Study-eligible ED patients were asked to participate in a 15-min semistructured interview, consisting of brief demographic information (age, sex, ethnicity, race) and open-ended questions regarding their drug use. The interview prompts were as follows: (1) medications used in the 72 h prior to overdose (with a focus on fentanyl by prescription); (2) illicit drugs used in the 72 h prior to drug use; (3) routes of administration for illicit drugs; (4) history of overdose; (5) intent to purchase/use heroin; (6) intent to purchase/use fentanyl; (7) perception that clandestine fentanyl was present in the drugs used prior to overdose; and, (8) last period of abstinence. We used an interview guide for this portion of the survey to ensure that all study investigators asked the same questions in the same format. Responses were recorded in real time and transferred to a spreadsheet. The responses from the semistructured survey were transcribed to create a dataset for thematic analysis. This dataset was intended to obtain formative information related to heroin use. We used an abstraction form to collect information. Survey responses were reviewed by two independent investigators until thematic saturation was achieved; conflicts were resolved by a third reviewer to produce a summary of identified themes.

Specimen handling

Urine collection occurred at the time of enrollment. After survey completion, subjects were asked to provide an unsupervised urine specimen. A minimum of ten milliliters of urine was required for analysis. All specimen cups were labeled with a bar code/number that linked the urine specimen to the survey. The specimens were placed in a second impermeable bag and stored at 25 °C until shipping. Samples were shipped via overnight mail to the Center for Forensic Science Research and Education once weekly, where they were stored at 4 °C and analyzed within one week of collection.

Urine drug testing

All testing was performed at the Center for Forensic Science Research and Education (Willow Grove, PA). In addition to the clandestine opioids listed in Table 1, the urine specimens were tested for the presence of other opioids (e.g., hydrocodone, oxycodone, methadone, oxymorphone), heroin metabolites (e.g., 6-MAM, morphine, codeine), common pharmaceuticals and drugs of abuse, totaling more than 400 compounds. Specimens were prepared via a single-step basic (pH 10.4) liquid–liquid extraction, a protocol previously validated for clinical and forensic work [18]. Verification was performed using clandestine opioid standards (including fentanyl, norfentanyl, acetylfentanyl, carfentanil and U-47700) in extracted and unextracted forms, from applicable biological specimens. Sensitivity studies were conducted for the determination of threshold detection limits: fentanyl 1 ng/mL, norfentanyl 2 ng/mL, acetylfentanyl 1 ng/mL, carfentanil 1 ng/mL and U-47,700 1 ng/mL.

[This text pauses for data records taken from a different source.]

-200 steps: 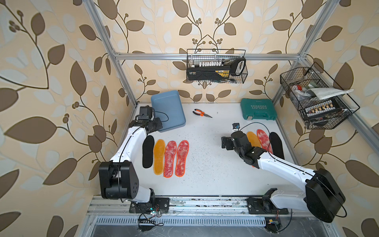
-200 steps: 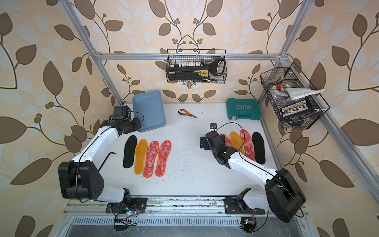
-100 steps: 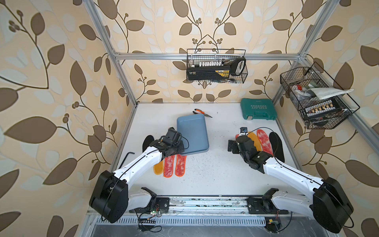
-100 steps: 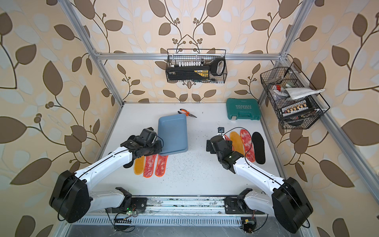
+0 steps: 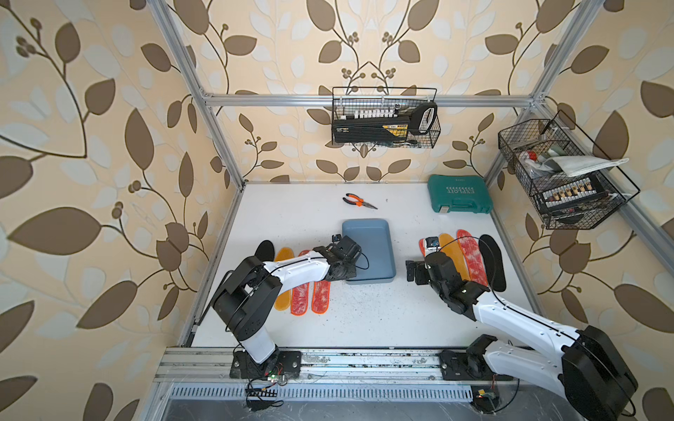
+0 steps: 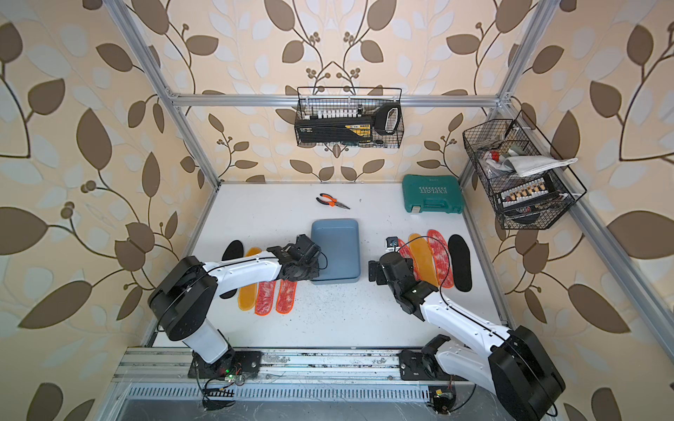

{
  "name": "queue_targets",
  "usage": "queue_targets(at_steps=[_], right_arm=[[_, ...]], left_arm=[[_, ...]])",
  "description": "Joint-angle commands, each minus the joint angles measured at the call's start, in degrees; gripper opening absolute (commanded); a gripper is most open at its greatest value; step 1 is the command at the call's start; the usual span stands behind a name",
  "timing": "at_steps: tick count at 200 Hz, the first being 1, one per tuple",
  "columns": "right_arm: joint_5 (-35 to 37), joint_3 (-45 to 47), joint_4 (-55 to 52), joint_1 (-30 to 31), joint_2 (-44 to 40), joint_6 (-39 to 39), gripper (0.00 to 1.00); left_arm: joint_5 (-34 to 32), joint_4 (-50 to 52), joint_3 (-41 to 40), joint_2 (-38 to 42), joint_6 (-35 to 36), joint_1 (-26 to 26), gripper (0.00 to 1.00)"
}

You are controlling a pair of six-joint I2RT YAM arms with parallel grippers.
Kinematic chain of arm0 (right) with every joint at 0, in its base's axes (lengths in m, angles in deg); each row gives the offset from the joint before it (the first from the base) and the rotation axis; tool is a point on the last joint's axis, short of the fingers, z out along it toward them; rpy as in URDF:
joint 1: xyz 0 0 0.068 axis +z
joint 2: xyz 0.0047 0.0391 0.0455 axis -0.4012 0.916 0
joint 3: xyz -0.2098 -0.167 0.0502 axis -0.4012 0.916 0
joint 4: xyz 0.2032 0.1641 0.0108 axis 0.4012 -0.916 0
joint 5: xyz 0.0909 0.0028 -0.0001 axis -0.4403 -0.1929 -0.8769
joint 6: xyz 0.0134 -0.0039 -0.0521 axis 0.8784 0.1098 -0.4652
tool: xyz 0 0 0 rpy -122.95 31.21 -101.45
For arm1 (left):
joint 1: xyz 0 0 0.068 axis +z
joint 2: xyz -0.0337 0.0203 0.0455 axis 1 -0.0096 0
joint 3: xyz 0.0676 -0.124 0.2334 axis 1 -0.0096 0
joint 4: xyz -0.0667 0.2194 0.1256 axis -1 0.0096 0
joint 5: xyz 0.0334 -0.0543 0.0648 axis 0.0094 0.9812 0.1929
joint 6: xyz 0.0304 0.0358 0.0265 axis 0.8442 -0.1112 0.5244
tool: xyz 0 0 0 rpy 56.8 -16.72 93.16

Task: Put the insoles into the storage box
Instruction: Place the storage box at the center of the board.

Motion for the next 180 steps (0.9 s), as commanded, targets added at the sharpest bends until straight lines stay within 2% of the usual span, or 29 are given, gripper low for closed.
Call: queue_targets(at_steps=[1, 47, 62, 94, 116, 180], right_arm=[[2.5, 1.8, 2.9, -0.2, -3.4, 0.8, 0.99], [4.7, 4.3, 3.3, -0.3, -7.8, 3.0, 0.99], [4.4, 4.3, 3.4, -0.3, -7.7, 3.0, 0.99], [4.2, 3.2, 2.7, -0.2, -6.1, 3.0, 0.99], [4.3, 2.7, 2.6, -0.2, -4.8, 3.0, 0.99], [3.7, 1.1, 1.8, -0.3, -1.6, 3.5, 0.99]], left_arm=[[-1.7, -2.1, 3.2, -0.8, -1.2, -1.2, 0.00], [-1.6, -2.0, 4.3, -3.7, 0.9, -2.6, 0.03], [-1.4, -0.8, 5.1, -5.0, 0.9, -2.9, 0.04], [-1.9, 0.6, 5.8, -5.9, -0.2, -3.5, 0.11], [-2.4, 1.6, 6.3, -5.5, -0.7, -3.7, 0.26], [-6.5, 8.4, 8.1, 1.0, 2.5, -4.0, 0.33]])
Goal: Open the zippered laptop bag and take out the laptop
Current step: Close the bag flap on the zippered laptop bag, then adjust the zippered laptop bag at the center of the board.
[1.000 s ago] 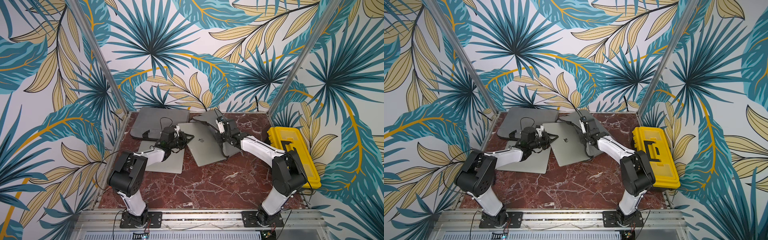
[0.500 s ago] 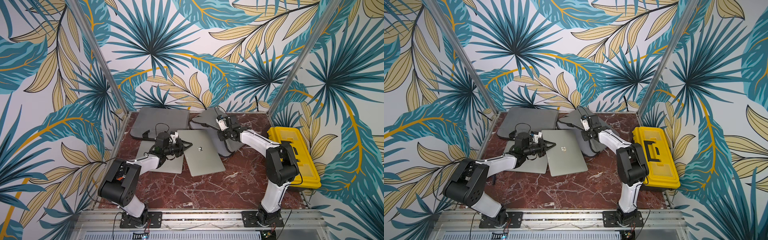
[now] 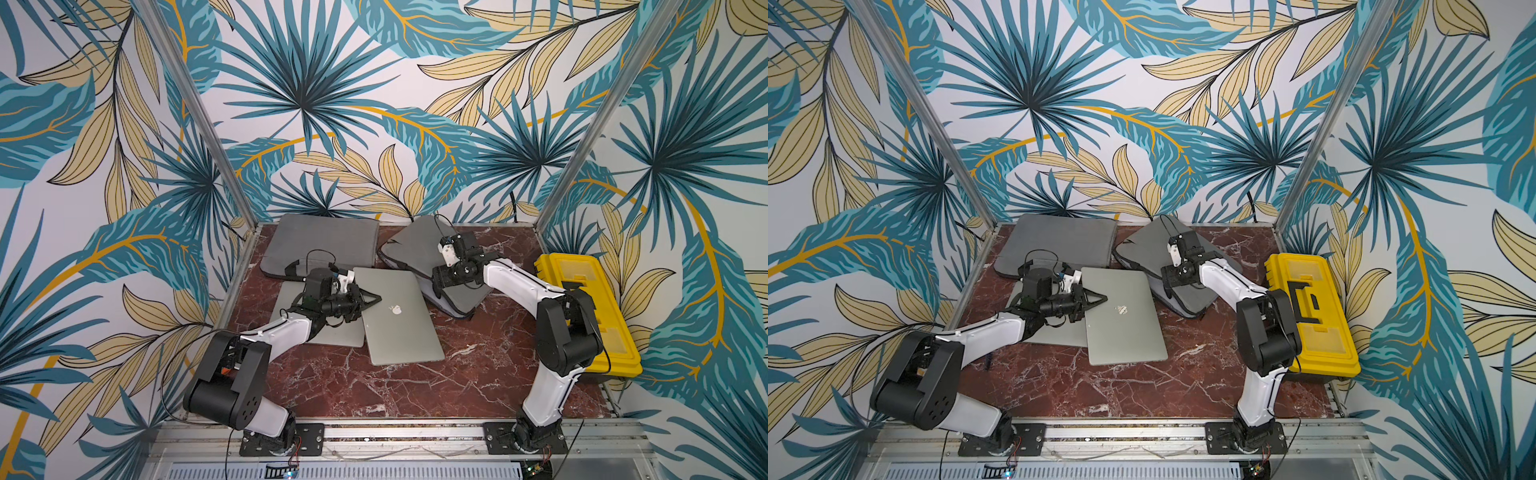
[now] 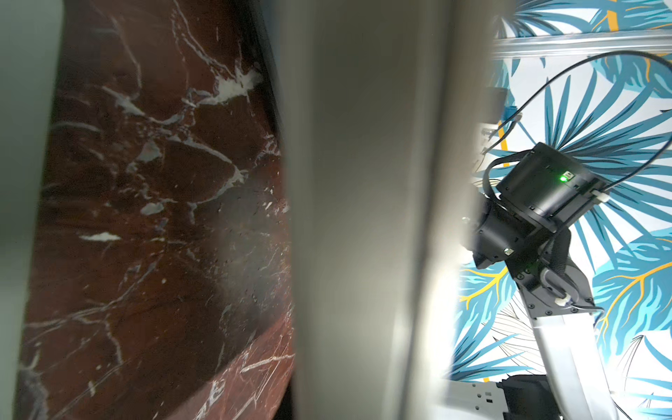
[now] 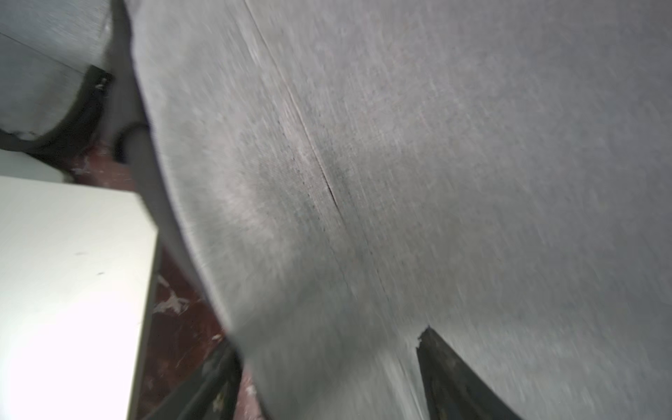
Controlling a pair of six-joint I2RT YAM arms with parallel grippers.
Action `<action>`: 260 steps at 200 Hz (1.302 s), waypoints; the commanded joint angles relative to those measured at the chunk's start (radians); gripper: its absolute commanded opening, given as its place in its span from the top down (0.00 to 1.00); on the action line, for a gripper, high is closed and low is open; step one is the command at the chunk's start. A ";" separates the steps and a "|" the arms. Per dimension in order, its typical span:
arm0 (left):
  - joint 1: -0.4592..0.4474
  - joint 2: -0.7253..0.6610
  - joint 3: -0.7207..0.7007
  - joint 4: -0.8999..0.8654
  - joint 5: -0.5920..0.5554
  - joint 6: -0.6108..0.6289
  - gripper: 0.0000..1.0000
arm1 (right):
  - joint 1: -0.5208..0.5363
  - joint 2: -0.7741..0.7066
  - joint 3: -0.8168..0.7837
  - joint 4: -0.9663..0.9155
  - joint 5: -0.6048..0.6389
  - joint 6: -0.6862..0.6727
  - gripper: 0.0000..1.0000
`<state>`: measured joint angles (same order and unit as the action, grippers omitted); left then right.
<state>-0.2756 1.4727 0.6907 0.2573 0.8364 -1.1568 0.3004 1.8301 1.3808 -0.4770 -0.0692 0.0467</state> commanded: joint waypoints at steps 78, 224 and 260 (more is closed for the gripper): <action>0.073 -0.186 0.016 -0.326 0.119 0.236 1.00 | 0.070 -0.236 -0.256 -0.062 -0.117 0.346 0.63; 0.023 -0.161 0.039 -0.325 0.085 0.244 1.00 | 0.066 -0.025 -0.316 -0.069 0.029 0.379 0.76; -0.008 -0.145 0.051 -0.326 0.068 0.248 1.00 | 0.003 -0.019 -0.282 -0.119 0.115 0.371 0.74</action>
<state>-0.2626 1.3338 0.6910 -0.1318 0.8505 -0.9070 0.3424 1.7870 1.0832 -0.5262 -0.0525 0.4328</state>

Analysis was performed by liquid chromatography quadrupole time-of-flight mass spectrometry (LC-QTOF-MS) using a SCIEX TripleTOF® 5600 + QTOF and a Waters Xevo® G2-S QTOF. Data processing was performed against extensive in-house databases that include exact mass, retention time, exact fragment masses and library spectra. Positive drug identifications were made based on pre-established criteria, consistent with industry standards. Comparison of results by platform was conducted for confirmation. During this analytical process, we were able to identify the presence of fentanyl and clandestine opioids with a high degree of specificity.

Data analysis

Two of the study coinvestigators independently reviewed the transcribed comments of participants. Before conducting their review, the investigators underwent a training session with senior investigator to standardize the review protocol. Each participant’s semistructured interview responses were categorized according to the following hierarchy: (1) did the participant respond “yes,” “no,” or “I don’t know” to the question regarding self-identification of fentanyl exposure; (2) if the participant responded “yes” to suspected fentanyl exposure, did s/he describe distinguishing features in the appearance, preparation, or effect of the drug (these were not mutually exclusive). The investigators agreed a priori that a third arbitrator would mediate if consensus could not be achieved, but there were no cases for which this was required.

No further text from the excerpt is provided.